Dilara Özlem Sucuoğlu (born 8 June 1998) is a women's footballer who plays in the German Frauen-Regionalliga-West for SV Menden 1912, as a midfielder.

Born in Germany, she played for the Turkey girls' under-17 team, and is currently a member of the senior Turkish national team.

==Personal life==
Dilara Özlem Sucuoğlu was born to Şeref, a Turkish immigrant father, and Susanne, a German mother, in Troisdorf, Rhein-Sieg-Kreis, North Rhine-Westphalia, Germany on 8 June 1998. She has a younger brother, Timur, who also plays football.

Sucuoğlu attended realschule in Heimbach for her secondary education. She was successful in maths and sports at school, and planned a career in sport psychology.

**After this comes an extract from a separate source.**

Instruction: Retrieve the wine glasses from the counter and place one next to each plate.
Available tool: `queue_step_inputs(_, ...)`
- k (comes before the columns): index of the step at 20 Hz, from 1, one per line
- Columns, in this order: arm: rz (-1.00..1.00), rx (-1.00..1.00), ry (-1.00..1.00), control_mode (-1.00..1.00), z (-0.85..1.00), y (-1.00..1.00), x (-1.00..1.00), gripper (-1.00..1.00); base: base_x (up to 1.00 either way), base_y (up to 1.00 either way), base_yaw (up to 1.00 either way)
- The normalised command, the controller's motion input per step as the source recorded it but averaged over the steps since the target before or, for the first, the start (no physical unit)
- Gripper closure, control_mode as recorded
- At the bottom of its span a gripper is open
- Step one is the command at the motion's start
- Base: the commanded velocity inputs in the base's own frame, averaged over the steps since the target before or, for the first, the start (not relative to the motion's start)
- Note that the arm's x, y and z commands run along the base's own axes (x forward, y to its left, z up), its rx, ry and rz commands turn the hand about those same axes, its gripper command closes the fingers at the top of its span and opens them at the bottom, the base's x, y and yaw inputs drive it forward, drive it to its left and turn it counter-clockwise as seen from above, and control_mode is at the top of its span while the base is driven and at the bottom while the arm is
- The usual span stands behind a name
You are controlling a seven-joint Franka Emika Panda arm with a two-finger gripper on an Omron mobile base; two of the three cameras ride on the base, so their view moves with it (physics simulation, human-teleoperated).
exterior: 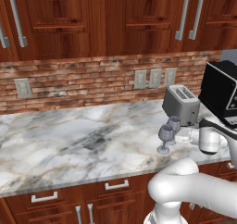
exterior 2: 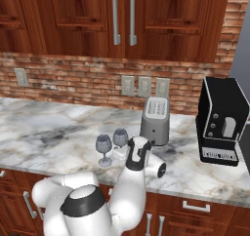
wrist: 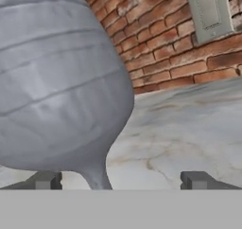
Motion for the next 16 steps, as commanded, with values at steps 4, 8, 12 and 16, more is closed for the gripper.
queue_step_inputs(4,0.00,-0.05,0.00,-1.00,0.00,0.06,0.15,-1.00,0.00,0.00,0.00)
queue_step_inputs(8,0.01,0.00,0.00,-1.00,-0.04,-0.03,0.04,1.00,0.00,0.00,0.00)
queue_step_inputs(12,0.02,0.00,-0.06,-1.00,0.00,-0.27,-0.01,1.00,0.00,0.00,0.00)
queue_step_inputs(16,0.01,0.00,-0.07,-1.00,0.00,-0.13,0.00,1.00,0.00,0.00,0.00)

Sucuoğlu holds Turkish-German dual citizenship through her Turkish father and German mother.

==Playing career==
===Club===
Sucuoğlu began playing football at the age of five inspired by her father, who was the coach of the under-10 team SF Troisdorf. She played with boys in the team. Her father went on to coach the junior teams of IKV Eitorf 1984, and SV Umutspor Troisdorf. He supported Dilara Özlem continuing to play football.

Between 2011 and 2013, Sucuoğlu played in the B-Juniors Mittelrheinliga for the U-17 team of SV Menden 1912 in Sankt Augustin, although she belonged to the C-Juniors division due to her age. She was capped 16 times and scored two goals for them. In 2013, she transferred to the U-17 team of Bayer 04 Leverkusen. She played in 29 matches and scored a goal in the Women's Under 17 Bundesliga West/Southwest (B-Juniorinnen Bundesliga West/Südwest) until 2015.

Currently, she is a member of SV Menden 1912 playing as a midfielder in the Women's Regional League West (Frauen-Regionalliga-West).

===International===
Sucuoğlu was discovered by the Turkish national team during a tournament in Germany. She was admitted to the Turkey girls' U-17 team. She had difficulties communicating with the Turkish officials and players as she could not speak Turkish at all. She debuted on 8 April 2013 for the Turkey U-17 team in the match against France during the International Women's Under-17 Tournament in Madrid. She was capped for six games in the U-17s.

In November 2017, Sucuoğlu was named to the Turkey women's team. However, she did not appear in the friendly match played against Jordan. On 7 April 2018 Sucuoğlu made her first appearance for the national team in the friendly match against the Estonia women's national football team.